Ma noi, abbiamo detto, scegliamo stultitia e leggenda.
Magari, quando risentiremo quel “sinite parvulos” (Mc 10; 14) ripetuto, bolso, fra preti e fedeli, che genera al massimo immagini-spot, “balocchi e profumi”… pensiamo che davvero è terribile il cader preda della Sua dilezione.
Nessuno sa SE e quando irromperanno Gioia e Giustizia, ché saranno come “un ladro nella notte” (1 Ts 5; 2), “folgore che da oriente guizza fino a occidente” (Mt 24; 27).
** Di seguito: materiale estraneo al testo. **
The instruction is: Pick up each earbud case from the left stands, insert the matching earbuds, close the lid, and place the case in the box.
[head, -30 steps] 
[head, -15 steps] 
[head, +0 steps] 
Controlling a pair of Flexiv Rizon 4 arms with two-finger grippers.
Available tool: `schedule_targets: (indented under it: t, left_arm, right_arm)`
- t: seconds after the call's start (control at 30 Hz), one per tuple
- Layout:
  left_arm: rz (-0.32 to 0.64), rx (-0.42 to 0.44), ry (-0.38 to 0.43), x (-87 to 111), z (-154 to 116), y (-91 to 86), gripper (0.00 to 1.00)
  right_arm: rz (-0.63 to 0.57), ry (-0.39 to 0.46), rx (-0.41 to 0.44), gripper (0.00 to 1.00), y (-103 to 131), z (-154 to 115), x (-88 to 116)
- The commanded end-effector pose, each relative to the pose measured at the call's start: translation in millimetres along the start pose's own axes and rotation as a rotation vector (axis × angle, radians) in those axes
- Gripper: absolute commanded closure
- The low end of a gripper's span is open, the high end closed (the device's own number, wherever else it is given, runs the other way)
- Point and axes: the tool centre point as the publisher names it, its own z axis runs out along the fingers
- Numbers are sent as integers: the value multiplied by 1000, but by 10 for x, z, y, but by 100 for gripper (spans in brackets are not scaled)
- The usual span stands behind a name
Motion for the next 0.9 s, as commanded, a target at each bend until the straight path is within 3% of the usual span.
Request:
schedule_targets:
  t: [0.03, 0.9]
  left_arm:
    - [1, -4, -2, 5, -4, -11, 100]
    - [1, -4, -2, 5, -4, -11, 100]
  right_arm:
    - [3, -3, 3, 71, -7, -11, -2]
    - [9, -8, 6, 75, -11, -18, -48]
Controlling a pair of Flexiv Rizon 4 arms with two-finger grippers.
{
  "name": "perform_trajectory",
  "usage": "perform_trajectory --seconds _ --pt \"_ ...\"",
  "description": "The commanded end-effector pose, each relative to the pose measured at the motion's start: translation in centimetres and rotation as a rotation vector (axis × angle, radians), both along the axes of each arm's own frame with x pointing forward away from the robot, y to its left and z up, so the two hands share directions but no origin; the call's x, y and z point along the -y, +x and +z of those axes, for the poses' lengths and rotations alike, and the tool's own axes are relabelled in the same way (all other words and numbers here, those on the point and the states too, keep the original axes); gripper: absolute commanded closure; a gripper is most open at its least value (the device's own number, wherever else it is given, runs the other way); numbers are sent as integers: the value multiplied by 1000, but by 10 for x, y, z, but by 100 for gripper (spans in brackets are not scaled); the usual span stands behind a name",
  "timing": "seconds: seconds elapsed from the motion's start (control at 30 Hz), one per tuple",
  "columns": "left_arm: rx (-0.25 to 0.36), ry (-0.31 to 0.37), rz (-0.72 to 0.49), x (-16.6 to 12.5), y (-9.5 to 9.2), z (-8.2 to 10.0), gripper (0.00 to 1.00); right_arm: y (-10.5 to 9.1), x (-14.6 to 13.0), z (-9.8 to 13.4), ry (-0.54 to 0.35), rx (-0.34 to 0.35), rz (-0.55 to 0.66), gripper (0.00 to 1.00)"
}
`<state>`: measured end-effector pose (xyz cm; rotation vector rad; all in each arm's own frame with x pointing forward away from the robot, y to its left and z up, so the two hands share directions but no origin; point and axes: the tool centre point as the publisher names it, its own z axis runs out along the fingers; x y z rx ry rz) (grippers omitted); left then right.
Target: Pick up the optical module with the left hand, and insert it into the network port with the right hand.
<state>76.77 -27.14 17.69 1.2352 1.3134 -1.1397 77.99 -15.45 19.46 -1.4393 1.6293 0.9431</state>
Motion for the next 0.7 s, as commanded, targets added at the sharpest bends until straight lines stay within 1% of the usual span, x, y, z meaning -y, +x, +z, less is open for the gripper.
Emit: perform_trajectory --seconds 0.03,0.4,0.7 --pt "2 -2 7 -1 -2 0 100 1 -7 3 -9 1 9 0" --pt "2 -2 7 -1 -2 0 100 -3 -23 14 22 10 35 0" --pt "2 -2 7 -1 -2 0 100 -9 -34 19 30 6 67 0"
Figurarci quel “dopo” non ci riesce, troppe teste ci si son spaccate.
Eppure siam tentati di riscattare i nostri eroi in immagine.
E se ci mancano la possente fantasia religiosa delle scritture o il genio visivo di un Giotto o di un Van Eyck… non rimane che virare su immagini da spirito dei tempi, in cinemascope da poveracci.
Eccoli che vengono a balzi ampi come le montagne, trasfigurati ridenti, forti di tutta la vigorìa della carne, fravaši, leggeri, spirati da soffi di śerāfîm; “au hasard!” “hey-ha!” gridano e dietro, come tizzi-rubino, anime schierate a nuove campagne, ludo eterno; straccioncelli crociati, Jeanette la pucelle, i veggenti de La Salette e Amakusa Shiro, santo-ronin sedicenne e forse l’animo fanciullo di David, povero Cristo dell’Amiata…
E Luther e Johnny. E i nat dei loro fratelli soldati.